The restoration of the home’s exterior now “replicates its design” when the craftsman furniture maker lived there, according to a news release from the Gustav Stickley House Foundation Inc. and the University Neighborhood Preservation Association (UNPA).
The two organizations marked what they call a “milestone” in the preservation effort with an event at the home held June 28.
UNPA is working with the Gustav Stickley House Foundation (GSHF), the nonprofit friends group created two years ago. GSHF says it is dedicated to planning and fundraising for the restoration, preservation, and interpretation of the house.
Gustav Stickley — who made and designed furniture and was a “major proponent of the American arts & crafts movement of the early 20th century” — owned the house from 1900 to 1911 and lived there again from 1919 until 1942, when he died.
Listed on the National Register of Historic Places, the home is widely regarded as the “first fully designed Craftsman interior in the country,” according to the news release. Much of Stickley’s interior design “remains intact” on the first and second floors, the organizations said.
The work
The first phase of the preservation project targeted the home’s exterior in the “plan to save the house, which had fallen into disrepair over the years.” The reconstruction of the original front porch, which was removed more than 50 years ago, represented a “significant part” of this phase.
The exterior work also included “extensive” repairs to the siding and trim, window restoration, structural stabilization, a new roof, asbestos abatement, and painting the house with the same colors that “extensive research determined” Stickley used on his home.
Fundraising is now underway for the second phase, which will focus on the home’s interior.
CNY Builder Services, LLC of LaFayette served as the general contractor for the exterior renovation. Crawford & Stearns Architects and Preservation Planners, PLLC, of Syracuse assisted with the project, including Randy Crawford as architect and Beth Crawford as project manager.

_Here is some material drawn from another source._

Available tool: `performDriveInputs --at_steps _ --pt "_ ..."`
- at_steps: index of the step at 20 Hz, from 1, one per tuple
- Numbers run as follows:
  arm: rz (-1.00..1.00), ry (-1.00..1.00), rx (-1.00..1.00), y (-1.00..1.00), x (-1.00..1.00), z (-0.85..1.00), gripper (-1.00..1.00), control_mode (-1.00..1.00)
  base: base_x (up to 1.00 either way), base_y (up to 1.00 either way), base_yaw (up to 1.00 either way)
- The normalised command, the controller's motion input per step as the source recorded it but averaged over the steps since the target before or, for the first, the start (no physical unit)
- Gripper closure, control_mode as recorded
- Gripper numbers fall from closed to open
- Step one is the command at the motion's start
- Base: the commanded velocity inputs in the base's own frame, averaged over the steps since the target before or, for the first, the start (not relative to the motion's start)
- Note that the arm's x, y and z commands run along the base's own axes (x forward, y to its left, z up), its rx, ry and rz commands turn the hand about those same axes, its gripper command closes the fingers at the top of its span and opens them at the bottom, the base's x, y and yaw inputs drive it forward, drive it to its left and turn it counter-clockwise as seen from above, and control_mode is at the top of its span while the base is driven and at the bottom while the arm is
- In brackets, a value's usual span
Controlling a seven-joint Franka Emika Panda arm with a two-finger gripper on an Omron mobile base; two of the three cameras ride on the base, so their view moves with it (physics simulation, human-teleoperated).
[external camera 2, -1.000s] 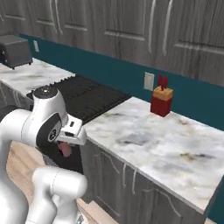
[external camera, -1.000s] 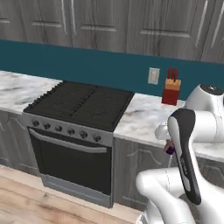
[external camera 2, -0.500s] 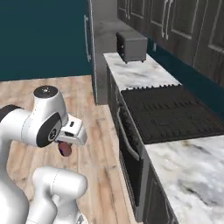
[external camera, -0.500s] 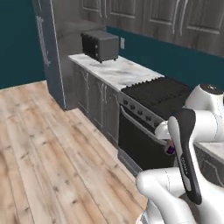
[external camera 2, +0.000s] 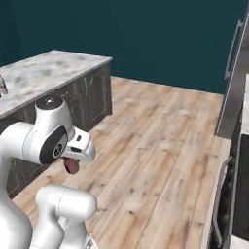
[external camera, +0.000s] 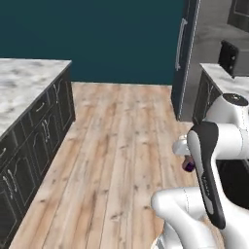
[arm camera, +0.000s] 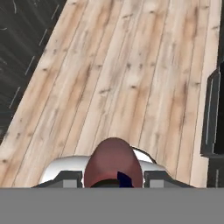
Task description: Place the drinks on the dining counter in a tight cluster.
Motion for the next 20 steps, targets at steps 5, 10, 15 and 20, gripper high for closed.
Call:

The L. & J.G. Stickley Co. of Manlius, which had owned the house since 1996, donated the Gustav Stickley House to UNPA, its current owner, two years ago. The furniture company had purchased the home to preserve its legacy and prevent the historic interior from being dismantled.

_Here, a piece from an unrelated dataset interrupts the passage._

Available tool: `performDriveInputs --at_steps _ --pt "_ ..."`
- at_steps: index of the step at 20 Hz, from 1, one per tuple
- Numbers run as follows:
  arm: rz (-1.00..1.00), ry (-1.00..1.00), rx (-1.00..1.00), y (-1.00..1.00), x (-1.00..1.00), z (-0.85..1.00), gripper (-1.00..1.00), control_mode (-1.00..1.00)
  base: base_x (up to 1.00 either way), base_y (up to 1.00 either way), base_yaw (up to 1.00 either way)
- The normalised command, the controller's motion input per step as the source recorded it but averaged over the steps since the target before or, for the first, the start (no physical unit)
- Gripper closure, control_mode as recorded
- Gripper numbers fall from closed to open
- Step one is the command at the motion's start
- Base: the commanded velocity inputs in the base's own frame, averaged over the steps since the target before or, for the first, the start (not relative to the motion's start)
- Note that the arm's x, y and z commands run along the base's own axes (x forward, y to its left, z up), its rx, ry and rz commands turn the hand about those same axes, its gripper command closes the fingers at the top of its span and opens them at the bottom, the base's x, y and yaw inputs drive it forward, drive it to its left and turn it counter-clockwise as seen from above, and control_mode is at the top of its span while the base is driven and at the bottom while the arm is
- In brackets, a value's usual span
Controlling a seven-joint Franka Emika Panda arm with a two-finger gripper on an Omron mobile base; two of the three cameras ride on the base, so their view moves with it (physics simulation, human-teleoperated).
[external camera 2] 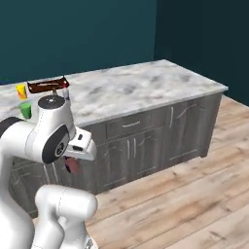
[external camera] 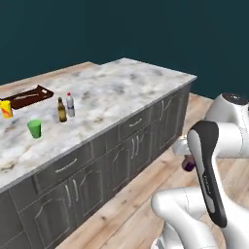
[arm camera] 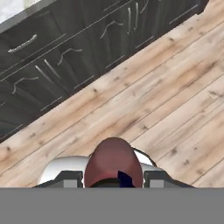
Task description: Place the drinks on the dining counter in a tight cluster.
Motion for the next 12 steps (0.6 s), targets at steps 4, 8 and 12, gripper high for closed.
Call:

UNPA will eventually transfer the home’s ownership to the Onondaga Historical Association, which will oversee the house as a museum/hotel that will give guests the experience of spending time in the “historic living space that Gustav Stickley shared with his friends and family.”
Project support
The June 28 event included representatives of government agencies and other organizations that have “given their support” to the restoration project. They included a representative of the New York State Office of Parks, Recreation and Historic Preservation, the “major funding source” for the first phase with a $500,000 New York State Environmental Protection Fund grant as well as representatives of New York State Homes and Community Renewal who supported the project through a $200,000 Urban Initiatives grant.
“I rank this house on the same level as William Morris’s Red House in the U.K. and Frank Lloyd Wright’s Oak Park [Illinois] home and studio. This is where the craftsman lifestyle originated, right here,” Michael Lynch, director of historic preservation services for the New York State Office of Parks, Recreation and Historic Preservation, said in his remarks to the gathering.

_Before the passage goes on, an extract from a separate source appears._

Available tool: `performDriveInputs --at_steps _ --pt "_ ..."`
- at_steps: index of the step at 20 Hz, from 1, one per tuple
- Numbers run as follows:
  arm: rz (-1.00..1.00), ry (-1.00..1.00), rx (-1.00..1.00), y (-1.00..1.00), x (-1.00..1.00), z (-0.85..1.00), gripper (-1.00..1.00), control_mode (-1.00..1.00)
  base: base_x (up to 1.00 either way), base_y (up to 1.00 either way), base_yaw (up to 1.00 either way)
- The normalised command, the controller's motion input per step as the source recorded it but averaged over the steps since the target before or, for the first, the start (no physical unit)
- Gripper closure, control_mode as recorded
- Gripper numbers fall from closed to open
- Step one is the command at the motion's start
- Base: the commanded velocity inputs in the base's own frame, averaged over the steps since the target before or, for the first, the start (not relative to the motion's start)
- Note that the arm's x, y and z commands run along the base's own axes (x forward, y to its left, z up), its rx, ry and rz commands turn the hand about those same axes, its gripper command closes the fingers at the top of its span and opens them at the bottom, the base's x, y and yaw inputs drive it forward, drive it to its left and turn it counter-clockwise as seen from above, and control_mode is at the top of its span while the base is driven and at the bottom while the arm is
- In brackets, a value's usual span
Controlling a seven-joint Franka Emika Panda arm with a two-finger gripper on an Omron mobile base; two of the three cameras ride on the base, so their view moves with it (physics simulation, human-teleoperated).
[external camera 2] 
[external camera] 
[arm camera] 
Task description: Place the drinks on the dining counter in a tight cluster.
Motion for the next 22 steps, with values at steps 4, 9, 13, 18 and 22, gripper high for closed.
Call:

William Morris was an English textile designer, while Frank Lloyd Wright was an American architect and interior designer.
Other organizations that provided financial support for the first phase include the Central New York Community Foundation; William and Mary Thorpe Charitable Fund; the Arts & Crafts Society of Central New York; a Preserve New York grant, a “signature” grant program of the New York State Council on the Arts and Preservation League of New York State; and the Cynthia Woods Mitchell Fund for Historic Interiors from the National Trust for Historic Preservation of Washington, D.C.